• **Problem requirements**
Tally the lines containing "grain" in this data. Respond with the tally alone.
[Start of section]
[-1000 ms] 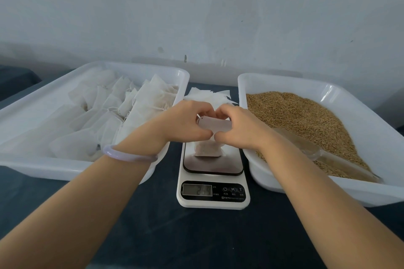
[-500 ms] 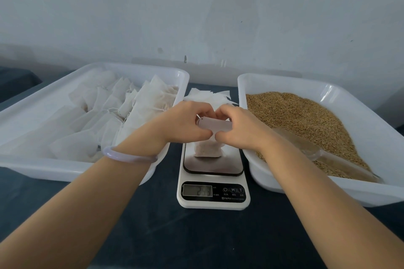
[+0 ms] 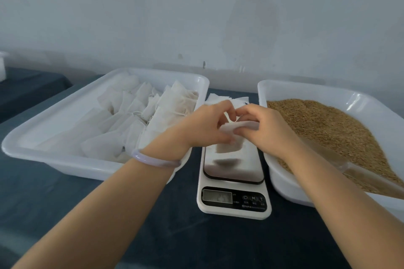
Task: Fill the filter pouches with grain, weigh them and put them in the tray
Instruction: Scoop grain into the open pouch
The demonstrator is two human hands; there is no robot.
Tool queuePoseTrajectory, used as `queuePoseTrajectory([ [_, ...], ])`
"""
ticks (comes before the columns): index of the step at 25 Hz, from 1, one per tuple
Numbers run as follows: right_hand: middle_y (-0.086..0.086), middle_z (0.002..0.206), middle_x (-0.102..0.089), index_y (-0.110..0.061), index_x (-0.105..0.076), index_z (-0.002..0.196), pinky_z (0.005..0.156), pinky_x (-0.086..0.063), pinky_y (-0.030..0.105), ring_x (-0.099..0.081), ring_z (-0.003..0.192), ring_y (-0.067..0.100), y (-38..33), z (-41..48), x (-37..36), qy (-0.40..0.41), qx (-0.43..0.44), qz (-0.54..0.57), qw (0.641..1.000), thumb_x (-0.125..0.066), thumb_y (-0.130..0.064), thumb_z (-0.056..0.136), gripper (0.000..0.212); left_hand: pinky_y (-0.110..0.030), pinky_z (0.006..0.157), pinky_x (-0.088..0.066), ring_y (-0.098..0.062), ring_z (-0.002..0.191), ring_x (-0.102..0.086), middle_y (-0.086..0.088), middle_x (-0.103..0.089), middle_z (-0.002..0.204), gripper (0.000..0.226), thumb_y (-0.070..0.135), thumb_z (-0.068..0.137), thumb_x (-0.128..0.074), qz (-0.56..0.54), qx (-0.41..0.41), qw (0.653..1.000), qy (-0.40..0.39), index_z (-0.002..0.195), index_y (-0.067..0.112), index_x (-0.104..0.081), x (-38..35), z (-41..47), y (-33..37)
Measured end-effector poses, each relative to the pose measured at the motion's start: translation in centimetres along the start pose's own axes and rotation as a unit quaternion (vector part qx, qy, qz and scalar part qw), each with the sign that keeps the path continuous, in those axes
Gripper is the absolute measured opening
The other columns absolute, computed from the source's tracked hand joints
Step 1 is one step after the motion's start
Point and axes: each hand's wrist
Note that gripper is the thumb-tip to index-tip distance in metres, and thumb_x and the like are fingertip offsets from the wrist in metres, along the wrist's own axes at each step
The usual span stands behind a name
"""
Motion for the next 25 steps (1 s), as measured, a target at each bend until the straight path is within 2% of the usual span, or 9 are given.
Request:
queuePoseTrajectory([
  [2,-0.021,0.084,-0.063,-0.037,-0.059,0.101,0.065,-0.04,0.002,-0.057,0.077,-0.014,-0.3,0.0,-0.1,0.028,0.013,0.021,0.999,-0.075,-0.021,0.076,0.033,-0.014,0.058,-0.033,-0.004,0.066,-0.047,0.013,-0.051,0.071,0.027,0.017,0.075,-0.073,0.013,0.016,0.999,0.025,0.094,0.023,-0.056,0.4,-0.1,0.1],
  [5,-0.011,0.086,-0.066,-0.027,-0.06,0.105,0.066,-0.045,0.01,-0.059,0.071,0.0,-0.6,0.3,-0.2,0.055,0.013,0.051,0.997,-0.078,-0.024,0.074,0.036,-0.021,0.057,-0.038,-0.012,0.063,-0.049,0.004,-0.052,0.065,0.009,0.015,0.075,-0.071,-0.047,0.08,0.992,0.089,0.077,0.013,-0.063,2.7,-1.4,-0.5],
  [7,-0.01,0.085,-0.067,-0.026,-0.06,0.103,0.067,-0.046,0.012,-0.06,0.073,0.003,-0.4,0.3,-0.1,0.052,0.012,0.06,0.997,-0.077,-0.025,0.075,0.033,-0.02,0.053,-0.041,-0.012,0.055,-0.051,0.001,-0.052,0.06,0.008,0.017,0.071,-0.073,-0.146,0.133,0.966,0.165,0.069,0.014,-0.065,5.7,-3.1,-1.8],
  [9,-0.011,0.082,-0.068,-0.03,-0.061,0.099,0.068,-0.046,0.013,-0.06,0.074,0.002,-0.3,0.3,-0.1,0.044,0.018,0.05,0.998,-0.076,-0.026,0.076,0.028,-0.019,0.047,-0.043,-0.012,0.047,-0.055,0.003,-0.056,0.054,0.009,0.017,0.07,-0.069,-0.146,0.199,0.947,0.207,0.062,0.018,-0.064,8.5,-5.4,-4.0],
  [12,-0.013,0.081,-0.069,-0.036,-0.061,0.092,0.069,-0.047,0.014,-0.06,0.075,0.002,-0.5,0.4,-0.3,0.034,0.028,0.036,0.998,-0.075,-0.027,0.076,0.023,-0.021,0.046,-0.051,-0.015,0.05,-0.064,-0.01,-0.066,0.073,0.01,0.001,0.082,-0.06,-0.06,0.323,0.94,0.09,0.078,0.009,-0.063,10.2,-8.6,-7.3],
  [16,-0.011,0.08,-0.068,-0.032,-0.063,0.093,0.066,-0.045,0.009,-0.059,0.07,0.0,-0.4,0.5,-0.4,0.024,0.027,0.027,0.999,-0.074,-0.025,0.078,0.02,-0.031,0.07,-0.055,-0.023,0.072,-0.068,-0.009,-0.067,0.093,0.027,0.01,0.083,-0.065,0.028,0.444,0.891,-0.089,0.108,0.01,-0.056,9.3,-9.7,-9.9],
  [20,-0.012,0.079,-0.067,-0.029,-0.064,0.093,0.063,-0.042,0.005,-0.057,0.066,-0.003,-0.3,0.3,-0.4,0.024,0.028,0.026,0.999,-0.073,-0.022,0.079,0.018,-0.036,0.08,-0.054,-0.027,0.084,-0.062,-0.01,-0.058,0.113,0.045,0.02,0.085,-0.07,0.101,0.478,0.869,-0.08,0.123,0.003,-0.053,9.6,-9.1,-9.6],
  [22,-0.012,0.078,-0.066,-0.026,-0.065,0.094,0.063,-0.041,0.004,-0.057,0.066,-0.004,-0.2,0.4,-0.4,0.03,0.029,0.017,0.999,-0.072,-0.019,0.08,0.017,-0.034,0.086,-0.047,-0.028,0.099,-0.056,-0.011,-0.057,0.121,0.047,0.024,0.086,-0.068,0.194,0.46,0.864,-0.07,0.126,0.005,-0.052,10.0,-8.8,-8.8],
  [25,-0.013,0.077,-0.065,-0.024,-0.066,0.094,0.063,-0.04,0.002,-0.056,0.067,-0.004,-0.2,0.6,-0.4,0.03,0.027,0.002,0.999,-0.07,-0.017,0.082,0.015,-0.03,0.091,-0.041,-0.021,0.108,-0.054,-0.003,-0.061,0.118,0.03,0.024,0.086,-0.063,0.209,0.317,0.923,0.059,0.115,0.019,-0.057,9.8,-7.1,-5.8],
])
Point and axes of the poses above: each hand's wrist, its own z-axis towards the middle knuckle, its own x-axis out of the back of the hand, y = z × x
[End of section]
• **Written reply**
2